En 1939, Roth, de vuelta a París, se sabía ya desahuciado. “Tengo el arrojo de la desesperación”, se confesaba con su querido Zweig. Y, aunque sus desdichas amorosas y la ocupación alemana de Austria lo habían desmoralizado profundamente, todavía pudo apelar a su genio creativo y escribir un relato testamentario y conmovedor, La leyenda del santo bebedor (Anagrama), la historia de un clochard que sobrevive bajo los puentes del Sena y cuyo honor está empeñado en restituir una deuda con santa Teresita de Lisieux.

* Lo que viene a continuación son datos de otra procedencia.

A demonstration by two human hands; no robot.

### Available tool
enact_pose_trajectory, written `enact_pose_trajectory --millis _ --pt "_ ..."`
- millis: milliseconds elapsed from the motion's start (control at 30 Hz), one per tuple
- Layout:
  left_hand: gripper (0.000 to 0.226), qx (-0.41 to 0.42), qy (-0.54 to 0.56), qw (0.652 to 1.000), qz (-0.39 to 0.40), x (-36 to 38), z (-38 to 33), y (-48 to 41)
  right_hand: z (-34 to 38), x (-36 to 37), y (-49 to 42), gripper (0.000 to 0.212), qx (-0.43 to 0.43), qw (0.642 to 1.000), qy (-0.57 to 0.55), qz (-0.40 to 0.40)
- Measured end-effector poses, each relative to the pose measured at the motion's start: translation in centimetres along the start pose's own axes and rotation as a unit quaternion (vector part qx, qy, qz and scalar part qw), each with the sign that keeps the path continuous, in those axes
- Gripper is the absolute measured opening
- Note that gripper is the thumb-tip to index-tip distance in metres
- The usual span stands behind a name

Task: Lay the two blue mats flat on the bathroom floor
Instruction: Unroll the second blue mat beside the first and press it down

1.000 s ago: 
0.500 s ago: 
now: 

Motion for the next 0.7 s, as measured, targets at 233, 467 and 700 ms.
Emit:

En el personaje de Andreas Kartak, Roth se autorretrató por última vez y sin afeites, con todas sus debilidades y toda su generosidad.
En mayo de 1939 vino por fin en su busca (son sus propias palabras) “el prendero que le cae a uno antes de tiempo”. Enterado del suicido de Ernst Toller, Roth se derrumbó y hubo de ser ingresado en el hospital Necker de París, víctima de una crisis irreversible. Tras varios días de delírium trémens, expiró el 27 de mayo, a las cinco de la mañana.
“Creo que sólo soy capaz de conocer el mundo cuando escribo, y cuando dejo la pluma estoy perdido”. Tal confesión resume con justeza la singladura de un hombre que se autodefinió como “un pequeño judío pobre” y escribió casi siempre apremiado por el tiempo y la propia supervivencia. “Me figuro que es más decoroso que me ahogue en el mar del trabajo que en el real”, argumentaba a menudo, y justificaba en concreto su práctica de la ficción con una explicación muy sencilla: “Escribo cada día sólo para perderme en destinos inventados”. A medida que su situación económica y el estado de su salud y nervios se agravaron, quedó atrapado en un cepo perverso: por un lado tenía que producir libros deprisa para pagar las cuentas y, por otro, su conciencia literaria (“una pésima enemiga”) le exigía trabajar despacio, para dar a las escenas y al lenguaje la verosimilitud y perfección formal de la gran literatura. Siempre creyó que tenía de su lado un ángel que lo protegía. Y, a la vista del conjunto de su obra, lo que consiguió parece mismamente un milagro.